* How to complete this task:
The response must consist of every record, restated word for word.

* Given entries:
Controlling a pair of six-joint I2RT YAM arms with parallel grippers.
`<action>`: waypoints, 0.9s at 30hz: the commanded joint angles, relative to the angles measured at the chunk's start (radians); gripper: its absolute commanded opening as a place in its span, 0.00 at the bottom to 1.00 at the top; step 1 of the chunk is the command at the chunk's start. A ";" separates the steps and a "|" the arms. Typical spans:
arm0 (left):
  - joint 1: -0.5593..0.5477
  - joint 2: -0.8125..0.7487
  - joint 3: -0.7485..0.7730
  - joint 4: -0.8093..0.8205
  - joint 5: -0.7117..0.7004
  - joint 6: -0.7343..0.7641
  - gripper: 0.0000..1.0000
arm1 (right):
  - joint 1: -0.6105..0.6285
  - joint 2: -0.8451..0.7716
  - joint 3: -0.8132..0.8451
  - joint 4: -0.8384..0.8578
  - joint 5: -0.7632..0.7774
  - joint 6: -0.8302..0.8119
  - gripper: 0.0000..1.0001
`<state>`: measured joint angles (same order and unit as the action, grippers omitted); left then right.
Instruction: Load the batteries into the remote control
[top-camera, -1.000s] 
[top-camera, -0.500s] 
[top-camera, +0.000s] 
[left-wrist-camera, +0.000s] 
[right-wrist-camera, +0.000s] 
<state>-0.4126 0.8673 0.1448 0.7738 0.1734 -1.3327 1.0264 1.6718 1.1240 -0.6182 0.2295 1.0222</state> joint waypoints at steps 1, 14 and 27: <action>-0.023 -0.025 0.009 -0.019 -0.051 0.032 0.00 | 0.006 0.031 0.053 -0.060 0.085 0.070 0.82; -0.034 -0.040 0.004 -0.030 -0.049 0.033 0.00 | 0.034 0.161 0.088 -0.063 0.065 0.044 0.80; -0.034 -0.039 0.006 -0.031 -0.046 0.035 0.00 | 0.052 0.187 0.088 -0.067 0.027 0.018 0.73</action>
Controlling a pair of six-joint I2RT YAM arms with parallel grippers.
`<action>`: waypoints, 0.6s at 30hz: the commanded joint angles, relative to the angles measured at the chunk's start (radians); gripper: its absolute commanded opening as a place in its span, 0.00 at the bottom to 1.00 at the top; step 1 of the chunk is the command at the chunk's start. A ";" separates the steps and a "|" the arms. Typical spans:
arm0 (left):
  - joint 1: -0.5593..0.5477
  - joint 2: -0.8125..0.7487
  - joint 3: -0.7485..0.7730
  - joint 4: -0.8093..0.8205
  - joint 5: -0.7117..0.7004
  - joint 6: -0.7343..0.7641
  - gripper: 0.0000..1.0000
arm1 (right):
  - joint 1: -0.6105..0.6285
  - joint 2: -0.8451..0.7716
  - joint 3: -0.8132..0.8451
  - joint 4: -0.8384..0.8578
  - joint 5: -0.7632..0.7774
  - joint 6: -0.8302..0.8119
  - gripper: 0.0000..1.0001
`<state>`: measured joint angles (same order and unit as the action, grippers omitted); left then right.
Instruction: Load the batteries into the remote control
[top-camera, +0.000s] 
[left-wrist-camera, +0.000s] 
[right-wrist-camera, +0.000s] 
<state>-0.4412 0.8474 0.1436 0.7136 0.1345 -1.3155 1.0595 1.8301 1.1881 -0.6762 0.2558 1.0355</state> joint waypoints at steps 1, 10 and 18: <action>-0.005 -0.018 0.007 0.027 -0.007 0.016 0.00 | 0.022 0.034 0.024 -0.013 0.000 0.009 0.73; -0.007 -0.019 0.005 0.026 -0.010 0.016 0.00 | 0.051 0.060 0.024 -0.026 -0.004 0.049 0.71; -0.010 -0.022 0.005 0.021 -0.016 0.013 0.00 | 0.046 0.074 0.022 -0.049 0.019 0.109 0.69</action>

* Result of this task:
Controlling a pair of six-joint I2RT YAM arms with parallel grippers.
`<action>`: waypoints, 0.9s at 30hz: the commanded joint angles, relative to the angles measured at the chunk's start (radians); gripper: its absolute commanded opening as a place in its span, 0.00 at the bottom to 1.00 at the top; step 1 of the chunk is the command at the chunk's start. A ";" separates the steps and a "|" the arms. Typical spans:
arm0 (left):
  - joint 1: -0.5593..0.5477
  - joint 2: -0.8125..0.7487
  - joint 3: -0.7485..0.7730
  - joint 4: -0.8093..0.8205
  - joint 5: -0.7117..0.7004
  - joint 6: -0.7343..0.7641
  - gripper: 0.0000..1.0000
arm1 (right):
  - joint 1: -0.6105..0.6285
  - joint 2: -0.8451..0.7716
  - joint 3: -0.8132..0.8451
  - joint 4: -0.8384..0.8578
  - joint 5: -0.7632..0.7774
  - joint 6: -0.8302..0.8119
  - gripper: 0.0000..1.0001
`<state>`: measured joint angles (same order and unit as the action, grippers omitted); left then right.
Instruction: Load the batteries into the remote control
[top-camera, -1.000s] 
[top-camera, -0.500s] 
[top-camera, +0.000s] 
[left-wrist-camera, +0.000s] 
[right-wrist-camera, +0.000s] 
<state>-0.4126 0.8673 0.1448 0.7738 0.1734 -1.3327 1.0264 1.6718 1.1240 -0.6182 0.2295 1.0222</state> joint waypoints at steps 1, 14 and 27: <action>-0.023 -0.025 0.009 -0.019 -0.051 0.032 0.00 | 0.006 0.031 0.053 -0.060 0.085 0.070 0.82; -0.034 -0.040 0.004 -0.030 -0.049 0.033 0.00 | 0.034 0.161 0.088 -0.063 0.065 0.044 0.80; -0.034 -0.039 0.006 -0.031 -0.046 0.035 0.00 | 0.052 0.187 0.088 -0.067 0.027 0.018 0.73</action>
Controlling a pair of six-joint I2RT YAM arms with parallel grippers.
`<action>`: waypoints, 0.6s at 30hz: the commanded joint angles, relative to the angles measured at the chunk's start (radians); gripper: its absolute commanded opening as a place in its span, 0.00 at the bottom to 1.00 at the top; step 1 of the chunk is the command at the chunk's start. A ";" separates the steps and a "|" the arms. Typical spans:
arm0 (left):
  - joint 1: -0.5593..0.5477
  - joint 2: -0.8125..0.7487
  - joint 3: -0.7485..0.7730
  - joint 4: -0.8093..0.8205
  - joint 5: -0.7117..0.7004
  - joint 6: -0.7343..0.7641
  - gripper: 0.0000..1.0000
arm1 (right):
  - joint 1: -0.6105..0.6285
  - joint 2: -0.8451..0.7716
  - joint 3: -0.8132..0.8451
  - joint 4: -0.8384..0.8578
  - joint 5: -0.7632..0.7774
  - joint 6: -0.8302..0.8119
  - gripper: 0.0000..1.0001
`<state>`: measured joint angles (same order and unit as the action, grippers omitted); left then right.
Instruction: Load the batteries into the remote control
[top-camera, +0.000s] 
[left-wrist-camera, +0.000s] 
[right-wrist-camera, +0.000s] 
<state>-0.4412 0.8474 0.1436 0.7136 0.1345 -1.3155 1.0595 1.8301 1.1881 -0.6762 0.2558 1.0355</state> joint waypoints at steps 1, 10 and 18: <action>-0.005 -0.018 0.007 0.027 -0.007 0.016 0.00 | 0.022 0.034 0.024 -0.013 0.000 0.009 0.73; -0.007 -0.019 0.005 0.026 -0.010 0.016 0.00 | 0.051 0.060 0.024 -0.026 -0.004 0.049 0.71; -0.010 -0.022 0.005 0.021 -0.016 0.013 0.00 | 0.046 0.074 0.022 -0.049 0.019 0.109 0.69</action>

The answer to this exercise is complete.